Experts: Predicting CO2 pipeline rupture threats can be extremely costly
Chris Ruhl, who oversees accident investigations for the Pipeline and Hazardous Materials Safety Administration, said advanced plume modeling is being evaluated and tweaked. (Jared Strong/Iowa Capital Dispatch)
DES MOINES — A carbon dioxide plume modeling software did not anticipate the threat a pipeline break in 2020 posed to a small Mississippi town, largely because it did not take land topography into account.
That break near Satartia, Mississippi, resulted in emergency responders scrambling to save people from a "green gas" and "rotten egg smell" with no preparation and no immediate notification from the pipeline company about what had occurred, according to a federal Pipeline and Hazardous Materials Safety Administration report.
"We didn't know there was a CO2 pipeline running through my county," Jack Willingham, director of Yazoo County's emergency management and who oversaw the response, recounted Thursday.
His comments were part of a two-day meeting PHMSA hosted to discuss carbon dioxide pipeline safety and potential regulatory changes to help prevent a similar incident as Satartia.
The incident exposed a lapse in anticipation of and preparation for such a rupture.
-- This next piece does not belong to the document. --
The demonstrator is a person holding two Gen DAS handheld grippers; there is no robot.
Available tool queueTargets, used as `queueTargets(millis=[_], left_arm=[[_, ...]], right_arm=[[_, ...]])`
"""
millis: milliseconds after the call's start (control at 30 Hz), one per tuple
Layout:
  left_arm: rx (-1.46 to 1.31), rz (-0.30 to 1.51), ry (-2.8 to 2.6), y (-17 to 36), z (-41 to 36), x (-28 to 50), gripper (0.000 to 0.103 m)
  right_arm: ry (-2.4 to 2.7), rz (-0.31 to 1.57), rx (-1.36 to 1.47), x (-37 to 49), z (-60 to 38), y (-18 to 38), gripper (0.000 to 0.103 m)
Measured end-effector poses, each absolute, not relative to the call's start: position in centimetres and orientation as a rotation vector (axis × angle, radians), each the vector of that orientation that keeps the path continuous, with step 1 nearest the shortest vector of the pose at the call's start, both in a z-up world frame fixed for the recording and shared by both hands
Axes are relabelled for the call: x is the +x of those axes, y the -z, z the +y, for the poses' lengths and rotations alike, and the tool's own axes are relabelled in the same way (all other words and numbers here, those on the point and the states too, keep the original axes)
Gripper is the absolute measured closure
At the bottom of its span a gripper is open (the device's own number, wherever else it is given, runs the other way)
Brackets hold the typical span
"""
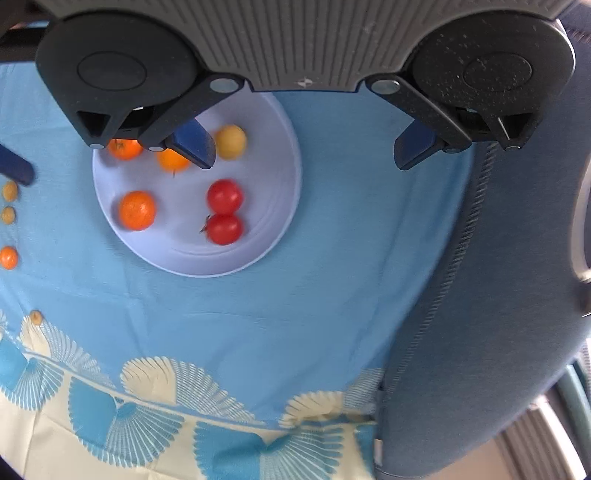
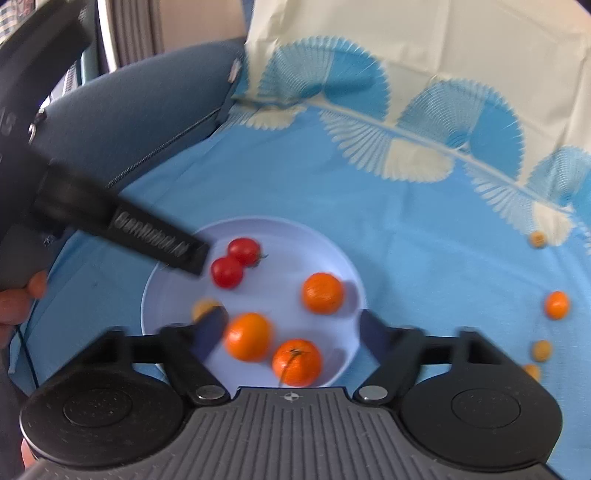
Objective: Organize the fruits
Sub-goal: 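Lift both open tools away from the plate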
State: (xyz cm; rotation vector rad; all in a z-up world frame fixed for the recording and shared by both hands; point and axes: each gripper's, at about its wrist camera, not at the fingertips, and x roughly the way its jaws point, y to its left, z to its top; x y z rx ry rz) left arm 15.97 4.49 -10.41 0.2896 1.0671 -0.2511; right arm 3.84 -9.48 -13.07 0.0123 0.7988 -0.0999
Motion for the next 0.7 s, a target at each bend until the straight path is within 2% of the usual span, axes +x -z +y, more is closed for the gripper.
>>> queueTargets(millis=[100,267,700], left_arm=[[0.263,1.077,0.243,9.1,6.5,13.6,0.0],[0.246,1.095,0.222,7.6,8.7,9.2,0.0],[0.211,0.939,0.176,2.6,11.5,1.8,0.0]], right_arm=[[0.127,0.825,0.07,1.8,-9.6,11.6,0.005],[0.105,0.855,0.125,-2.6,-8.0,9.8,0.003],[0.12,0.681,0.051,-10.6,-4.2,4.6,0.001]])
About 200 people were evacuated from the area — including the town of Satartia's 50 residents. Three people nearly died, Willingham said, and a total of 45 sought hospital treatment.
Predicting where a carbon dioxide release from a pipeline will go can be a costly, time-consuming venture, according to a panel of experts assembled by PHMSA to discuss what is called "dispersion modeling" on Thursday in Des Moines.
That's because of all the factors that can affect the heavier-than-air gas, which, in the case of the Satartia incident, pooled near the break and eventually migrated northwest toward the town. The surrounding air had been very still at the time.
Those carbon dioxide plumes can be affected by air temperature, wind strength and direction, the lay of the land, the size of the pipe rupture — even whether there is standing corn in nearby fields.
"The fact that under the current regulations and the current standards, the fact that (the pipeline operator) did not identify Satartia as potentially being impacted by a failure on that pipeline says volumes," said Bill Caram, executive director of the Pipeline Safety Trust.
His comments were part of a two-day meeting PHMSA hosted to discuss carbon dioxide pipeline safety and potential regulatory changes to help prevent a similar incident as Satartia.
The agency plans to propose new rules in early 2024 with the potential to have them finalized by the end of that year.
Because those rule changes are pending, pipeline opponents say states should halt their issuances of new permits to construct the pipelines. There are three pending proposals in Iowa, and one of them could get a final permit hearing yet this year.
PHMSA does not determine where the pipelines can be built but oversees their construction and operation.
There is more sophisticated plume modeling software than what was initially used to evaluate the risks near Satartia, but it can require tremendous computational capacity.
Simon Gant, who studies fluid dynamics for a British regulatory agency, said he estimated that a comprehensive evaluation of a 100-kilometer pipeline could take 44 years for his equipment to complete.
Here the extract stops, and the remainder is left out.